*** Supplied information ***

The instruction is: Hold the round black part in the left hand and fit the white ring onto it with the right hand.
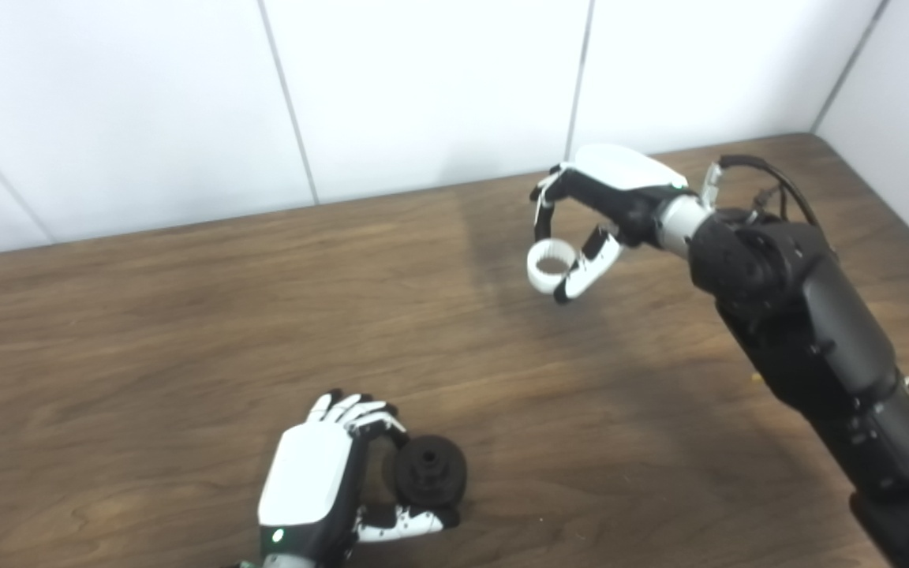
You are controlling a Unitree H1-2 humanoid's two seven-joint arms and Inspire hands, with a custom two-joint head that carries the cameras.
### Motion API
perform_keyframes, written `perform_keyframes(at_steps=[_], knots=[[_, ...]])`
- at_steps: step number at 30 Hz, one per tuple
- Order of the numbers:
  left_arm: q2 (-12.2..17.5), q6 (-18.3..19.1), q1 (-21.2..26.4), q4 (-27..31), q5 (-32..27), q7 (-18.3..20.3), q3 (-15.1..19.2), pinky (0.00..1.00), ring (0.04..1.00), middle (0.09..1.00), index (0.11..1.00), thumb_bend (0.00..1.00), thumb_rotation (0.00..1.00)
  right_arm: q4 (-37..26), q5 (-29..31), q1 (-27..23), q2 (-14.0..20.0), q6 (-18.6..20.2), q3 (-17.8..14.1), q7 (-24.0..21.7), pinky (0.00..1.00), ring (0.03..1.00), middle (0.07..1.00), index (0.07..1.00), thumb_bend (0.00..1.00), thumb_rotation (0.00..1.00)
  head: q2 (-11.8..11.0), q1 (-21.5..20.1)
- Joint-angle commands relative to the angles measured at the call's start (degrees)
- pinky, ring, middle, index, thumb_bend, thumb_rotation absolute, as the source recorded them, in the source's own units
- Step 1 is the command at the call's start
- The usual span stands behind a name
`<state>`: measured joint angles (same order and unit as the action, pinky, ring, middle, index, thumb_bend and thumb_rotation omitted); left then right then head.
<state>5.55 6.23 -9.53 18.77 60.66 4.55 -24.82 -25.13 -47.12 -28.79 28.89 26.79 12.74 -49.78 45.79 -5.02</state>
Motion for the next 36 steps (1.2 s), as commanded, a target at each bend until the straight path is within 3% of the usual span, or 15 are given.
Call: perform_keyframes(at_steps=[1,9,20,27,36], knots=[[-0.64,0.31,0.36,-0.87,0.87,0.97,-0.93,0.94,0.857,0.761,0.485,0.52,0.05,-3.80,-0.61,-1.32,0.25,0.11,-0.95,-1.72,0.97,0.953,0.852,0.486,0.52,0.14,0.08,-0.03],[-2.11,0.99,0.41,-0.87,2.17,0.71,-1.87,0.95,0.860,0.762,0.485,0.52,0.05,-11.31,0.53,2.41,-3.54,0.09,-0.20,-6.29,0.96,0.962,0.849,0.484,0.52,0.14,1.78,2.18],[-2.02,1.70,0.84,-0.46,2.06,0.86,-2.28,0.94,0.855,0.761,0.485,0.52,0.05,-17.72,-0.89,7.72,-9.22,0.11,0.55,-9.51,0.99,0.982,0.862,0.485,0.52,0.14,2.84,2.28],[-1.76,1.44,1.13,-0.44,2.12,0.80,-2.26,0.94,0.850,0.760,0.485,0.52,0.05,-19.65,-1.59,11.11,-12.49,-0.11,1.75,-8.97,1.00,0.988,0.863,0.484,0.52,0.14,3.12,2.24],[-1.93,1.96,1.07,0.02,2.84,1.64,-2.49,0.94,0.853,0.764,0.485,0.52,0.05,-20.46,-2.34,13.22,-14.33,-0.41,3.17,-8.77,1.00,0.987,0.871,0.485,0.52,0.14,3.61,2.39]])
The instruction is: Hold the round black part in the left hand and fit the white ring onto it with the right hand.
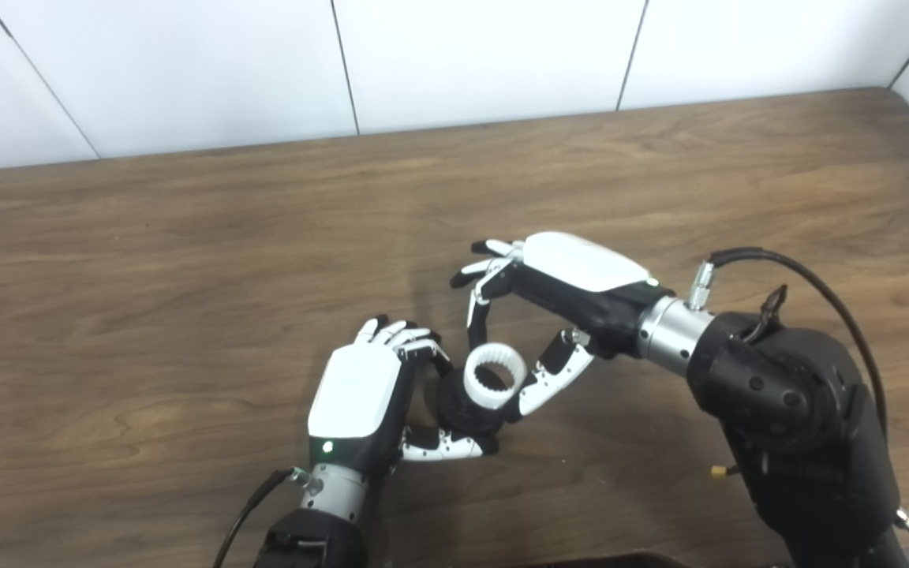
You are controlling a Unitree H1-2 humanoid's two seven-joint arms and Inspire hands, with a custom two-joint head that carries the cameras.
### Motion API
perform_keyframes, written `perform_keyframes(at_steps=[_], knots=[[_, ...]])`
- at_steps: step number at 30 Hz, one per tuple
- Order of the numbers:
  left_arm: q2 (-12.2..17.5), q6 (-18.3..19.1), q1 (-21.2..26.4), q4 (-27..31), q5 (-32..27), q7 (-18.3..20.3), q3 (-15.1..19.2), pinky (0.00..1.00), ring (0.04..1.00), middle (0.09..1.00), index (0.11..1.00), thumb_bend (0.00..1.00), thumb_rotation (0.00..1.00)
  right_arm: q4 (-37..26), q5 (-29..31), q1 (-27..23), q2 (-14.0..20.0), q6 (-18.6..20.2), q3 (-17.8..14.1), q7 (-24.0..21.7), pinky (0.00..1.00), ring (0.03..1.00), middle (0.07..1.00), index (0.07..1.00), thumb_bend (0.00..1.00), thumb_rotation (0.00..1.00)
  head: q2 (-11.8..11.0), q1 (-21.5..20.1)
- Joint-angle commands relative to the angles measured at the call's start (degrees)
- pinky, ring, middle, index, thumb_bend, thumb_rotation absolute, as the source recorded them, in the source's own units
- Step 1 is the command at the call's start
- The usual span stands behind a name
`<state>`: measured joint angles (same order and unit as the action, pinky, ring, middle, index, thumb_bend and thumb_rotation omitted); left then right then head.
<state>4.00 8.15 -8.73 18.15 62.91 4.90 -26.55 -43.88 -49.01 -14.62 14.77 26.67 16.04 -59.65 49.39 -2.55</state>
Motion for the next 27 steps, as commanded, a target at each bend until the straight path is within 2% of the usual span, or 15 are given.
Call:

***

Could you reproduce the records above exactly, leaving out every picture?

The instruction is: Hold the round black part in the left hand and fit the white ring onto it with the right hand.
You are controlling a Unitree H1-2 humanoid's two seven-joint arms and Inspire hands, with a custom two-joint head that carries the cameras.
### Motion API
perform_keyframes, written `perform_keyframes(at_steps=[_], knots=[[_, ...]])`
- at_steps: step number at 30 Hz, one per tuple
- Order of the numbers:
  left_arm: q2 (-12.2..17.5), q6 (-18.3..19.1), q1 (-21.2..26.4), q4 (-27..31), q5 (-32..27), q7 (-18.3..20.3), q3 (-15.1..19.2), pinky (0.00..1.00), ring (0.04..1.00), middle (0.09..1.00), index (0.11..1.00), thumb_bend (0.00..1.00), thumb_rotation (0.00..1.00)
  right_arm: q4 (-37..26), q5 (-29..31), q1 (-27..23), q2 (-14.0..20.0), q6 (-18.6..20.2), q3 (-17.8..14.1), q7 (-24.0..21.7), pinky (0.00..1.00), ring (0.03..1.00), middle (0.07..1.00), index (0.07..1.00), thumb_bend (0.00..1.00), thumb_rotation (0.00..1.00)
  head: q2 (-11.8..11.0), q1 (-21.5..20.1)
- Joint-angle commands relative to the angles measured at the call's start (degrees)
- pinky, ring, middle, index, thumb_bend, thumb_rotation absolute, as the source recorded them, in the source's own units
- Step 1 is the command at the call's start
- The usual span stands behind a name
`<state>`: measured joint angles (same order and unit as the action, pinky, ring, middle, index, thumb_bend and thumb_rotation omitted); left then right then head.
<state>5.55 6.23 -9.53 18.77 60.66 4.55 -24.82 -25.13 -47.12 -28.79 28.89 26.79 12.74 -49.78 45.79 -5.02</state>
Motion for the next 36 steps (1.2 s), as commanded, a target at each bend until the straight path is within 3% of the usual span, or 15 are given.
Call: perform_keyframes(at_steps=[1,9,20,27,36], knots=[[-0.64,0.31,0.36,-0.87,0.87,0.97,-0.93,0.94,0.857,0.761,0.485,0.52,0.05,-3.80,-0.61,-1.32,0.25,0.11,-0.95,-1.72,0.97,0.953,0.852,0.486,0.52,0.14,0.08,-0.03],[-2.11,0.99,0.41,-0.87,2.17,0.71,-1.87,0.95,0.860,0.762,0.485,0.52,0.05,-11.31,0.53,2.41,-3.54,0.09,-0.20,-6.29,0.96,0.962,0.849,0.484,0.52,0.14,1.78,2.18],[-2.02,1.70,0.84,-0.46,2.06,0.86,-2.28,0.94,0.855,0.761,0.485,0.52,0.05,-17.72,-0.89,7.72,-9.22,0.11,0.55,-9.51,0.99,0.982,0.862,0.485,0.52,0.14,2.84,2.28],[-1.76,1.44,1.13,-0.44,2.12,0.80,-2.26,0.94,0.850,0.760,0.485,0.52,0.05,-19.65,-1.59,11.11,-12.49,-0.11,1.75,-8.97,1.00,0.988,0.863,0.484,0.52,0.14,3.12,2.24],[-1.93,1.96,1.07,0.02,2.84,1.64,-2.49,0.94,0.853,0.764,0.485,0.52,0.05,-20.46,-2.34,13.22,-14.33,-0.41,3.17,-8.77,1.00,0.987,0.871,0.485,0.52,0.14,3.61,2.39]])
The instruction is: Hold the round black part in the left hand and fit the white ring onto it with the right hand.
You are controlling a Unitree H1-2 humanoid's two seven-joint arms and Inspire hands, with a custom two-joint head that carries the cameras.
### Motion API
perform_keyframes, written `perform_keyframes(at_steps=[_], knots=[[_, ...]])`
- at_steps: step number at 30 Hz, one per tuple
- Order of the numbers:
  left_arm: q2 (-12.2..17.5), q6 (-18.3..19.1), q1 (-21.2..26.4), q4 (-27..31), q5 (-32..27), q7 (-18.3..20.3), q3 (-15.1..19.2), pinky (0.00..1.00), ring (0.04..1.00), middle (0.09..1.00), index (0.11..1.00), thumb_bend (0.00..1.00), thumb_rotation (0.00..1.00)
  right_arm: q4 (-37..26), q5 (-29..31), q1 (-27..23), q2 (-14.0..20.0), q6 (-18.6..20.2), q3 (-17.8..14.1), q7 (-24.0..21.7), pinky (0.00..1.00), ring (0.03..1.00), middle (0.07..1.00), index (0.07..1.00), thumb_bend (0.00..1.00), thumb_rotation (0.00..1.00)
  head: q2 (-11.8..11.0), q1 (-21.5..20.1)
- Joint-angle commands relative to the angles measured at the call's start (degrees)
- pinky, ring, middle, index, thumb_bend, thumb_rotation absolute, as the source recorded them, in the source's own units
- Step 1 is the command at the call's start
- The usual span stands behind a name
`<state>`: measured joint angles (same order and unit as the action, pinky, ring, middle, index, thumb_bend and thumb_rotation omitted); left then right then head.
<state>4.00 8.15 -8.73 18.15 62.91 4.90 -26.55 -43.88 -49.01 -14.62 14.77 26.67 16.04 -59.65 49.39 -2.55</state>
Motion for the next 27 steps, as commanded, a target at each bend until the straight path is within 2% of the usual span, or 15 are given.
Call:

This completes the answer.